1.3 Objectives of the Study

The major objective of the study is to investigate the role of customers’ complaints management in the sales performance in the banking industry, a case study of First Bank Asaba, Delta state. The specific objectives include to:

1) Measure how ease of complaints lodging (accessibility) affects sales performance of banks in First Bank Asaba Delta state.

2) Examine the effect of swift response to complaints (responsiveness) on sales performance of banks in the banking industry.

3) Determine the effect of adequate service recovery after complaint (integration) on sales performance of banks in First Bank Asaba.

1.4 Research Hypotheses

Ho1: There is a significant correlation between ease of customer complaints lodgment (accessibility) and sales performance in the banking industry.

Ho2: Swift response to customer complaints (responsiveness) has significantly affect sales performance of First Bank Asaba.

1.5 Scope of the Study

The study covers First bank Asaba, Delta state. The unit of analysis is the customers of First bank. Customers were chosen in the present study given the need to explore the relationship between complaint management and marketing performance from the lenses of bank customer.

1.6 Significance of the study

This study will look intensively on the role of customers’ complaints management in sales performance in the banking industry (a case study of first bank Asaba Delta State). It will be beneficial to stakeholders in the educational sector such as teachers, parents, students, school management, and ministries of education, educational researchers, and the society at large.
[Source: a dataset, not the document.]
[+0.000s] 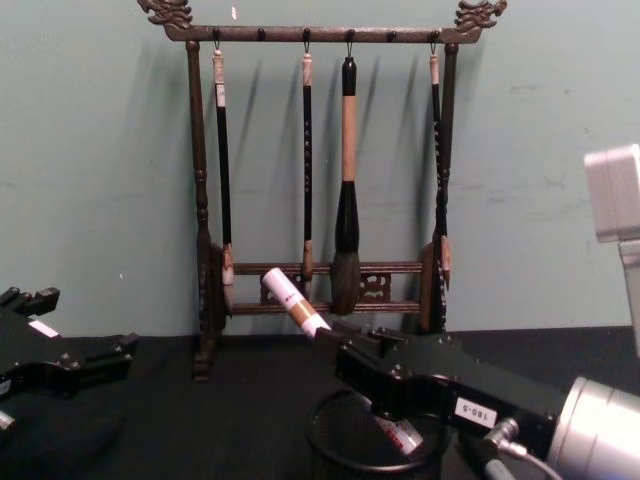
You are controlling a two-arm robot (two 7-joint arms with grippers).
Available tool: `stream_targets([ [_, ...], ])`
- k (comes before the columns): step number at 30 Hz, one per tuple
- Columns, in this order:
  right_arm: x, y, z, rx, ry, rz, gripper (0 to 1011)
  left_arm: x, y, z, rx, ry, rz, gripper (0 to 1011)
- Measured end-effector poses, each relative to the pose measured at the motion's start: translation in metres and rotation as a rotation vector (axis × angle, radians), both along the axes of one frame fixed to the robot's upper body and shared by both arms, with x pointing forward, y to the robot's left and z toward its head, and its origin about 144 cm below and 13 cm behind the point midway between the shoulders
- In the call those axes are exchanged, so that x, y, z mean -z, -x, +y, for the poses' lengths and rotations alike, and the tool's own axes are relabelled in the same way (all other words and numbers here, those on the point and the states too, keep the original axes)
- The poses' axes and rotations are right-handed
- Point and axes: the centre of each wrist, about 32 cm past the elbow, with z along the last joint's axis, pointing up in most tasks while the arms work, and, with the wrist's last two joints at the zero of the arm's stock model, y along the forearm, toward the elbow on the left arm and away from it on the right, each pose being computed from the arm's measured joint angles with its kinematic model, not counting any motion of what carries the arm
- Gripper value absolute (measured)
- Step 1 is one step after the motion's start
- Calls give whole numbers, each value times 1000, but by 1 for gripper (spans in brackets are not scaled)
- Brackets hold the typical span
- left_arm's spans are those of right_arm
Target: Pick up the water-based marker from the table and place it into the pen holder.
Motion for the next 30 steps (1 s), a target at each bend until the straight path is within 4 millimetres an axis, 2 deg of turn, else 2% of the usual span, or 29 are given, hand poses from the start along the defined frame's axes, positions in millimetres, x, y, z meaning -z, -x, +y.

        This study is essential for several reasons: It contributes to an understanding of the current state of the banking sector in the country, providing insights into whether the role of customers’ complaints management has positively or negatively impacted the sales performance of banks in Nigeria. The study sheds light on the specific impacts of good and poor customers’ complaints management on Nigerian banks. The study can serve as a valuable resource for students, scholars seeking to research more on the topic in question. The recommendations in the study will enhance good banking practices.

Similarly, it is hoped that the results of this study will provide an insight to Nigerians banks to improve sales performance in banks.